House Republicans are considering trying to haul back into the hearing room the embattled IRS official who refused to testify Wednesday, claiming she may have inadvertently waived her Fifth Amendment right to remain silent by delivering an opening statement.
Lois Lerner, the head of the exempt organizations division which oversaw the controversial targeting of conservative groups, caused confusion on Capitol Hill Wednesday morning when she -- according to some lawmakers -- tried to have it both ways. She pleaded the Fifth, saying she would refuse to answer questions from a House committee probing the IRS program. But before she did so, she delivered a defiant opening statement declaring she had done nothing wrong.

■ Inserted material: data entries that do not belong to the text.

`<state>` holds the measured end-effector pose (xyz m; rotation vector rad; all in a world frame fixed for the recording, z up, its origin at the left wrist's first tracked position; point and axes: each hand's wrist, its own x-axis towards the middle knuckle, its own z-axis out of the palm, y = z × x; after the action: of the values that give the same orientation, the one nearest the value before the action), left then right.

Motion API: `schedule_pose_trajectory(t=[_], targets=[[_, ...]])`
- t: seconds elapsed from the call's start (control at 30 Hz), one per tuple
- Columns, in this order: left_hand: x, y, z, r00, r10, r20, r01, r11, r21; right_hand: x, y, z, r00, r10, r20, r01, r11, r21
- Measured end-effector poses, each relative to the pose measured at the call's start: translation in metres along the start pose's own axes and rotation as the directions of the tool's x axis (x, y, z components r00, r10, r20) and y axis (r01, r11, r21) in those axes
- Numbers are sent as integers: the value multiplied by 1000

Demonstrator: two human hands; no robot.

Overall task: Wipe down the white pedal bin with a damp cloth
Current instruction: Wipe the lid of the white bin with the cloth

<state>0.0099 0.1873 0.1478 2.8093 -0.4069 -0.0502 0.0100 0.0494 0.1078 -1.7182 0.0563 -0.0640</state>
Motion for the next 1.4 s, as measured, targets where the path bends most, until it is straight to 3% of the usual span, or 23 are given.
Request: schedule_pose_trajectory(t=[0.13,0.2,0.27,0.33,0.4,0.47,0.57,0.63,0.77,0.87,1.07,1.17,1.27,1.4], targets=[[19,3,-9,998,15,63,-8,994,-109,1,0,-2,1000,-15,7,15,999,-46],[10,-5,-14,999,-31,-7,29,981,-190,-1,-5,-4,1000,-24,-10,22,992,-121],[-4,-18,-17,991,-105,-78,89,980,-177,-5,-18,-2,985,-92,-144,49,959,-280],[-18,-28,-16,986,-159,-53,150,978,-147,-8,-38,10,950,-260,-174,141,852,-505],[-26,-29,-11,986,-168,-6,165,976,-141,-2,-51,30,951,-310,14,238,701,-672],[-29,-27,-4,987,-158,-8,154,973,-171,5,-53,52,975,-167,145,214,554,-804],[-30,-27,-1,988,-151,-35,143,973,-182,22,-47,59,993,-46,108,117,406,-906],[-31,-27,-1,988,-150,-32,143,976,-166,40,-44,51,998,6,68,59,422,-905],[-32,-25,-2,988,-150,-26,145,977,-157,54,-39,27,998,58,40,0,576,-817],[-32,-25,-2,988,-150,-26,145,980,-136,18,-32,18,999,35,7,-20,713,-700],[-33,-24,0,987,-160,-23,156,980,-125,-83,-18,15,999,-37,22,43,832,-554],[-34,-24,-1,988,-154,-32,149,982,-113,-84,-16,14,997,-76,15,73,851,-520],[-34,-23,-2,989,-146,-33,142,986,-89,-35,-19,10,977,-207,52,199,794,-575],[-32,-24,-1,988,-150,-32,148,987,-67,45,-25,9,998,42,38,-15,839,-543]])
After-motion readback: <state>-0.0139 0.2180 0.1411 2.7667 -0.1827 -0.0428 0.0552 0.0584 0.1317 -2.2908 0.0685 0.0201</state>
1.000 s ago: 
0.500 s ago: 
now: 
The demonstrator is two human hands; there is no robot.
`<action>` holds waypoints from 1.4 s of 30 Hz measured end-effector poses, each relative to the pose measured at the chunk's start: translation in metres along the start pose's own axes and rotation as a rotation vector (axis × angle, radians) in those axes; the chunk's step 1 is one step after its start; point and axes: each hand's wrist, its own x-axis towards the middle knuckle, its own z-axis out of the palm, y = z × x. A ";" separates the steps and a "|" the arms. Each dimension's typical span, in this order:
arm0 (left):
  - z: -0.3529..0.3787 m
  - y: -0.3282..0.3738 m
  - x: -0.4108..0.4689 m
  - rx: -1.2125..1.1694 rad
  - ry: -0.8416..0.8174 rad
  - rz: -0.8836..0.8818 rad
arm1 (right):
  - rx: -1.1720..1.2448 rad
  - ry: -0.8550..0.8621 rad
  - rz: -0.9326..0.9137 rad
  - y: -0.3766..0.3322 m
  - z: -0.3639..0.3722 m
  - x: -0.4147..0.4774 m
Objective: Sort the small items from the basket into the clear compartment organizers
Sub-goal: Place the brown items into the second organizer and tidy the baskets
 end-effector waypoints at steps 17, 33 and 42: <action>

Rep. Darrell Issa, R-Calif., chairman of the House Oversight and Government Reform Committee, questioned whether she had "effectively waived" her rights, but ultimately dismissed her from the hearing room. But Issa and others are now strongly considering trying to call her back.
"If you could do it the way she wants to do it, then every defendant would come, say 'I didn't rob the bank, and I'm not going to answer the prosecutor's questions,'" Rep. Trey Gowdy, R-S.C., told Fox News. "So we'd all in life like to get out our version without having to answer anyone else's questions. It's just not fair. And I don't think it's legal."
Issa made clear by the end of Wednesday's hearing that he was strongly considering calling Lerner back.
"I must consider this, so although I excuse Ms. Lerner, subject to a recall, I am looking into the possibility of recalling her and insisting that she answer questions in light of a waiver," Issa said.